Of course, this last one also has something to do with your thoughts as you can also think: Damn, that bee is coming to close to me, it’s going to sting me, …

In the latter, you have the choice to disconnect to your surroundings and only see the bad parts of being surrounded by nature, or you can just embrace that what you see and feel around you.

This is a bit on how to surrender to what is.

It’s also said that when you truly know what this means, that all the other niyamas fall into place. And it makes sense as all four of them are actually working their way up to this point.


This was a little bit about the niyamas. The next article will be about Asana. So stay tuned for another article soon! And if you have any questions or doubts about anything that I’ve written here, then feel free to put something down in the comment section below!
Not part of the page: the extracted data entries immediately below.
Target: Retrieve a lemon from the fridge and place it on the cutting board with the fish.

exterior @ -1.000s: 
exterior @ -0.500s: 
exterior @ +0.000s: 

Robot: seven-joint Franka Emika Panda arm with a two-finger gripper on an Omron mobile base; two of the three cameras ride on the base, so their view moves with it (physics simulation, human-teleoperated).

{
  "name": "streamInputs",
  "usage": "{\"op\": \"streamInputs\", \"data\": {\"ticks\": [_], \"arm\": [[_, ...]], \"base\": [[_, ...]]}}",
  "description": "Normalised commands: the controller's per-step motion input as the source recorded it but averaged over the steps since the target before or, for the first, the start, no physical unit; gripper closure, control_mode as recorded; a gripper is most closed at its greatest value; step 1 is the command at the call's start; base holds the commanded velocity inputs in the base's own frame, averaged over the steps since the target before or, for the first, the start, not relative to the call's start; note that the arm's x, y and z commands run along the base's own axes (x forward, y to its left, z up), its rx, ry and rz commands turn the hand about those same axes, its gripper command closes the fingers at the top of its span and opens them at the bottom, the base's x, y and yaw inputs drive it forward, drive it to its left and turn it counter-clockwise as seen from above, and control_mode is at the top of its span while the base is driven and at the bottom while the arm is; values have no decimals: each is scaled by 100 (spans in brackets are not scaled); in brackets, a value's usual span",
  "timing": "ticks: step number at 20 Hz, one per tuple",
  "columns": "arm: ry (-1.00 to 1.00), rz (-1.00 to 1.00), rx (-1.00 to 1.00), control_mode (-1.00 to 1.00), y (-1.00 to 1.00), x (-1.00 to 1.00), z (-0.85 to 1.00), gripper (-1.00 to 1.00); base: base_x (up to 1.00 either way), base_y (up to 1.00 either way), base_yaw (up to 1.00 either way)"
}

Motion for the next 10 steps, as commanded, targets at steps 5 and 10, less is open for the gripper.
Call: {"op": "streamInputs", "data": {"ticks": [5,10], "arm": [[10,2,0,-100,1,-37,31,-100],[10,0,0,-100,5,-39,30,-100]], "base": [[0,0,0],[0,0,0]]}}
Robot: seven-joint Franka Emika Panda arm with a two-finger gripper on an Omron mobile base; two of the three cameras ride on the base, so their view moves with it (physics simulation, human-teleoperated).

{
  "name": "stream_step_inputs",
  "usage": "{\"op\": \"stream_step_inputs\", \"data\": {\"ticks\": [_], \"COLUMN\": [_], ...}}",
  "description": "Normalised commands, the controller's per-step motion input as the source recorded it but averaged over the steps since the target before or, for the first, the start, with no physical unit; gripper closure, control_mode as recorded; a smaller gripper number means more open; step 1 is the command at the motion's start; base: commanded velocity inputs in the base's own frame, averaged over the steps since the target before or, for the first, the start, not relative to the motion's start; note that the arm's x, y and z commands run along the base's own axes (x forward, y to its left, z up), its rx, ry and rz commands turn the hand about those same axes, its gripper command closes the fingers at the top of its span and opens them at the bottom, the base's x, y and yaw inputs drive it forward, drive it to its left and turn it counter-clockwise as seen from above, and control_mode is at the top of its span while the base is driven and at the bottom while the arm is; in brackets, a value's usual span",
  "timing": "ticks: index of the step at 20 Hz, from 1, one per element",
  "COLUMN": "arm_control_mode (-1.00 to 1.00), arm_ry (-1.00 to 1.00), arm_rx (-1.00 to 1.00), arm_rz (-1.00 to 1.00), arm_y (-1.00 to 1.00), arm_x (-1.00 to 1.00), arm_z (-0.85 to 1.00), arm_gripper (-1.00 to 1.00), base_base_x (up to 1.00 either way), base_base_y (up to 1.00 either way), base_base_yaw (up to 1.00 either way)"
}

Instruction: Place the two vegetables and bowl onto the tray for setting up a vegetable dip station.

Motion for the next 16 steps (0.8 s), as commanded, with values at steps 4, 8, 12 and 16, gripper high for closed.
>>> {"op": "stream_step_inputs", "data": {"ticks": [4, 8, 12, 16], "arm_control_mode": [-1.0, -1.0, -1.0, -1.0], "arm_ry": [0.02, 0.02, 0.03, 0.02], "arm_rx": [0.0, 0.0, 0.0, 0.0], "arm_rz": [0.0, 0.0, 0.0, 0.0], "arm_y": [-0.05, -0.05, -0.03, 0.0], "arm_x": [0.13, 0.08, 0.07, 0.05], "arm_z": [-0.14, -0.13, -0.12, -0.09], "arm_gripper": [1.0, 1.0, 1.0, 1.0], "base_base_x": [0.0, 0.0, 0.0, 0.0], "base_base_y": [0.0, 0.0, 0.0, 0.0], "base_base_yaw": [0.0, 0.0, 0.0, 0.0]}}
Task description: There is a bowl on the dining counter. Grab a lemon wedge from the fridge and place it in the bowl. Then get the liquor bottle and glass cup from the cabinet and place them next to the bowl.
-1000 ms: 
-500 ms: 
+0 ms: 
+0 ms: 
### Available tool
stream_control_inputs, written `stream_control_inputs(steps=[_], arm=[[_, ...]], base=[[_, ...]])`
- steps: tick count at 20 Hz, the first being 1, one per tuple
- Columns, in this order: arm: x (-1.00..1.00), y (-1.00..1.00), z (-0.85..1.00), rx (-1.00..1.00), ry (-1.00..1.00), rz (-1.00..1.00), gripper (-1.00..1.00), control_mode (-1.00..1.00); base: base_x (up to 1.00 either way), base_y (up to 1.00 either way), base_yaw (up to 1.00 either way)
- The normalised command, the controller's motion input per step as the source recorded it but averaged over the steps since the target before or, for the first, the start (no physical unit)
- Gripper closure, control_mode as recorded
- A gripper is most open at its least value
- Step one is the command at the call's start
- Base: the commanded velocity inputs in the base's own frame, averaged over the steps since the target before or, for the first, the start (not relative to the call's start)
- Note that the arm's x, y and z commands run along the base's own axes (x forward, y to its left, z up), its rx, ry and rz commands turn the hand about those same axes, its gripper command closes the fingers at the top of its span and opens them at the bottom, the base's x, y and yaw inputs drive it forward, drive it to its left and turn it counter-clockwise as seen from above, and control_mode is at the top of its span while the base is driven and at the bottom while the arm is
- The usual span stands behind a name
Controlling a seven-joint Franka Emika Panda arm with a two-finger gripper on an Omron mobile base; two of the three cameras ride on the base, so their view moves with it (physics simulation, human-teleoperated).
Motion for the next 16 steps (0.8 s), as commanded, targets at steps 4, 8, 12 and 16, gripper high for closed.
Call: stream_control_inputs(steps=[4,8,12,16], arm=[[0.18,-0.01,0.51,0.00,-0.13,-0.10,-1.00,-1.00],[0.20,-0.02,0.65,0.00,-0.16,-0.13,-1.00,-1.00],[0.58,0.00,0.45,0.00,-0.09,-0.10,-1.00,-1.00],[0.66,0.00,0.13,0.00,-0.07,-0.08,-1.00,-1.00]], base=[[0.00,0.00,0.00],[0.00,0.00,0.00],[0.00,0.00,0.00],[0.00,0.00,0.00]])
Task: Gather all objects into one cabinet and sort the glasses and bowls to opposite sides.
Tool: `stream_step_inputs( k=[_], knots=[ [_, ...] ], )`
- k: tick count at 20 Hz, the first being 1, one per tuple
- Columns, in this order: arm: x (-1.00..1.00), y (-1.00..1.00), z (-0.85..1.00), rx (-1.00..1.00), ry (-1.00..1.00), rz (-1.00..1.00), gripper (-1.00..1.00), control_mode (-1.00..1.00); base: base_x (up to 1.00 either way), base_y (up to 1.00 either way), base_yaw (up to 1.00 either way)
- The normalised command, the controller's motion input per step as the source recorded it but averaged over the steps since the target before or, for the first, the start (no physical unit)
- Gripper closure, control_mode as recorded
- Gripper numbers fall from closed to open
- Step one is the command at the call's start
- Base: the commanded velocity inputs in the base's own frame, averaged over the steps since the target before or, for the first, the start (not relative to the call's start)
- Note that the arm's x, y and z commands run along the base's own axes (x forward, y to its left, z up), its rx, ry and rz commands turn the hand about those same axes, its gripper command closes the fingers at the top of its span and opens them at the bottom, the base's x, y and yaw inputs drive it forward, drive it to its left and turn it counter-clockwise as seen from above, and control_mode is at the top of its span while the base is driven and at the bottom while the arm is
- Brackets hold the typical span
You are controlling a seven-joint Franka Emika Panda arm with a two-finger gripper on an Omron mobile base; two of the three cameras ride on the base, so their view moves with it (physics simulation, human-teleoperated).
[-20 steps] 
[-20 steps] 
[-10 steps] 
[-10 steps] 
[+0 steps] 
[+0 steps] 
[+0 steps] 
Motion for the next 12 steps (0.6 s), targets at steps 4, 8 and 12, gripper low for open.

Nama-stay wonderful everyone!

This Post Has 4 Comments

  1. SeunJeremiah

    This is very informative and I must say that this is an essential reading for anyone who wants to truly take the practice of yoga seriously. I find it to be fascinating and something that is giving me a foundational core for my practice, the energy of it is great, the descriptions and interpretations you have written about it is very meaningful. Thanks for sharing.

    1. Virendra

      Thank you for your comment. I’m glad you liked the post. More will follow soon so stay tuned in to see what’s up next!

  2. Dane

    I didn’t geto to see the previous post, but my wife  is into yoga and i learn alot from her. So far from  what i have been reading about some part of yoga and my wife’s teachings, it appeal to me tjay yoga works on your mind alot and from this post, its gives you a sense do contentment and fulfilment. This is one great aspect of any mans life, becarif this is in place, the world woukd. Be a better play. Yoga to the world then.

    1. Virendra

      Hi Dane, good to hear from you again! It would be a better place if everyone would follow this philosophy yes, but these things aren’t new and they are imbedded in a lot of religions, so it’s basically up to us to follow the paintings and teachings of your religion or belief.